Rohan advises mid-market and enterprise teams on ERP, CRM and custom software, and has led delivery on dozens of business-software builds.
Writes for Digital Heroes, shipping business software for 2,000+ brands across 55+ countries since 2017.
Frequently asked questions
Why can't Fishbowl or Cin7 track my fabric stock properly?
They count interchangeable units. Fabric is rolls with shade lots that won't match between rolls, plus partial rolls and offcuts. Treating that as flat units produces an 'in stock' number that's wrong, causing short orders and wrong-shade shipments. Custom software models rolls, shades, and offcuts as they actually are.

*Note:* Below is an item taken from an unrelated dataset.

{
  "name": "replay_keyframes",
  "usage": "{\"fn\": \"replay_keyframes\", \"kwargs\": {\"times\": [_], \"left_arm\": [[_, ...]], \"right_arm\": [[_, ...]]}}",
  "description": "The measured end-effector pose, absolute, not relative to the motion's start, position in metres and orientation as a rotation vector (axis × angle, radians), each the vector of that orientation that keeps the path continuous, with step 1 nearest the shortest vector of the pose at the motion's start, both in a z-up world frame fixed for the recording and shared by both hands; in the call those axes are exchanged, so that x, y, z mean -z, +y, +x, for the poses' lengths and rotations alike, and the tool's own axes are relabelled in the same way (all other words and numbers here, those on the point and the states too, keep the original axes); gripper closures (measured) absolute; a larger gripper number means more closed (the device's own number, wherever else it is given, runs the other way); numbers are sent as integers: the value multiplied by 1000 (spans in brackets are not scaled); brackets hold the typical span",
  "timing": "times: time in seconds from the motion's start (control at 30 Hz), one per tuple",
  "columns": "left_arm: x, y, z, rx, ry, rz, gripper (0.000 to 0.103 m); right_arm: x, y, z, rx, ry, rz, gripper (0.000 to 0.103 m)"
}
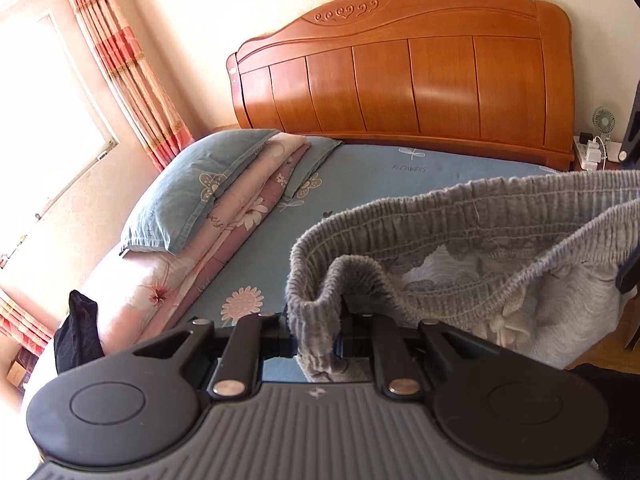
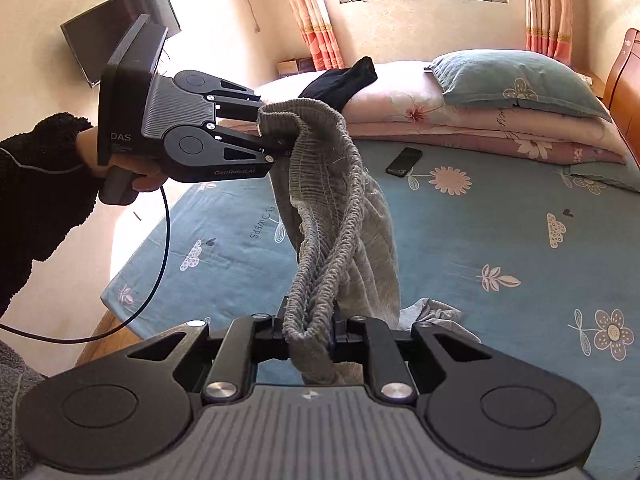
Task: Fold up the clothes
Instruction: 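Lift the waistband with both grippers, spreading them apart along the waistband, then hold the sweatpants up by the waistband with both grippers and lower toward the bed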
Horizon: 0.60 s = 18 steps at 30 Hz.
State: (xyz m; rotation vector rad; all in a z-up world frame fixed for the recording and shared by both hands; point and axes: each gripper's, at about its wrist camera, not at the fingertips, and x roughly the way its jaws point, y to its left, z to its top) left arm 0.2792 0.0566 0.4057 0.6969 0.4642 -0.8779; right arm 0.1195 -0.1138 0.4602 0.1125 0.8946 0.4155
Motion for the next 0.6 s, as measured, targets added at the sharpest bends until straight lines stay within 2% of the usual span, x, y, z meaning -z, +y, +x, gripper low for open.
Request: {"fn": "replay_keyframes", "kwargs": {"times": [0.23,0.6], "left_arm": [[-477,71,278,867,292,712,89],[-579,83,261,829,33,600,89]], "right_arm": [[-532,-102,122,-416,820,84,85],[-633,-66,89,-447,550,-39,85]]}}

How does this stop wrong-shade orders to retail buyers?
By tracking each roll's shade lot and showing availability as shade-matched usable stock. So an 800-piece order is checked against fabric that can actually be cut together, rather than a raw total that hides a shade mismatch waiting to ruin the run.

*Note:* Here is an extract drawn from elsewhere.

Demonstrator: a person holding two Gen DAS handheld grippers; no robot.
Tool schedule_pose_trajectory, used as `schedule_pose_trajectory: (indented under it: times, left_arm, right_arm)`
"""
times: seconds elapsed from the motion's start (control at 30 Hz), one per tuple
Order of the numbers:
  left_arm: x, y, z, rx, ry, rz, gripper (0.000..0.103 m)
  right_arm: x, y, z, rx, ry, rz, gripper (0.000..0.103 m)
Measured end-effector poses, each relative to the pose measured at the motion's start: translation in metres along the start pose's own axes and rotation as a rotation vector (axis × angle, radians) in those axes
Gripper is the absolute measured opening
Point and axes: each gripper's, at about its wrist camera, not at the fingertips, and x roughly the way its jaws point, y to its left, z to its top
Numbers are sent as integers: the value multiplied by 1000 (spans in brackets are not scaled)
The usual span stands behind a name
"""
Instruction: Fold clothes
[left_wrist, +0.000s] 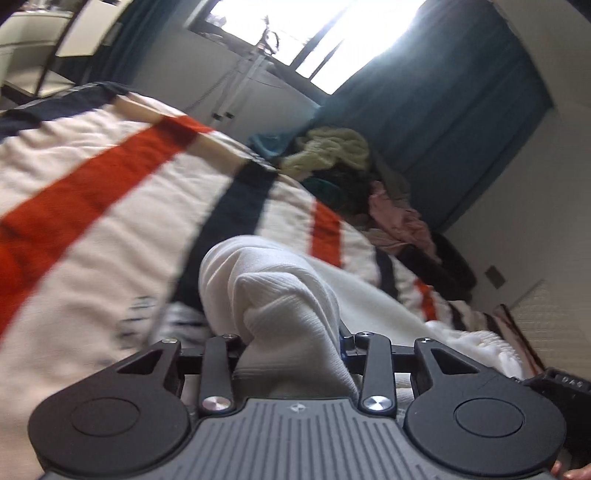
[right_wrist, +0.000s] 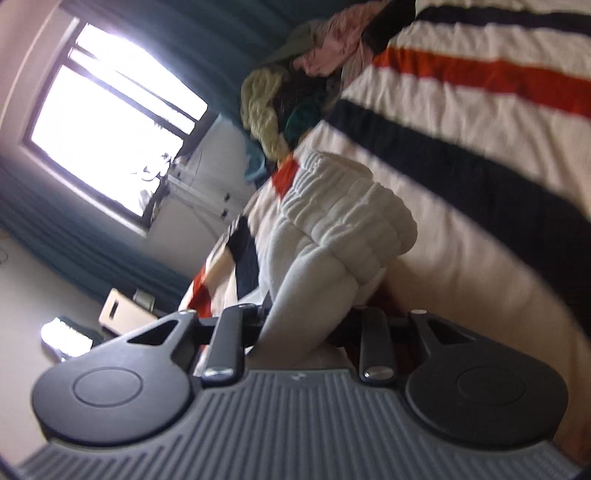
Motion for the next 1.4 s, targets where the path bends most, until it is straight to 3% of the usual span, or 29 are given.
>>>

Can it handle food batch expiry?
Yes. Food product is tracked by batch with expiry dates, and the system enforces first-expiry-first picking so older stock ships before it ages out. Generic tools rarely enforce this, which is how product gets shipped past its pick-by date.
How do counts stay accurate on a busy floor?
Through barcode or QR scanning at goods-in, cutting, and dispatch, so stock updates as it moves rather than relying on periodic manual counts. Accurate floor scanning is the discipline that makes any inventory system trustworthy.
Will it keep stock consistent across my other systems?
It should sync with your ERP, warehouse management system, and e-commerce so the stock figure is the same everywhere. Inconsistent numbers across systems are a common cause of overselling, which integration is designed to eliminate.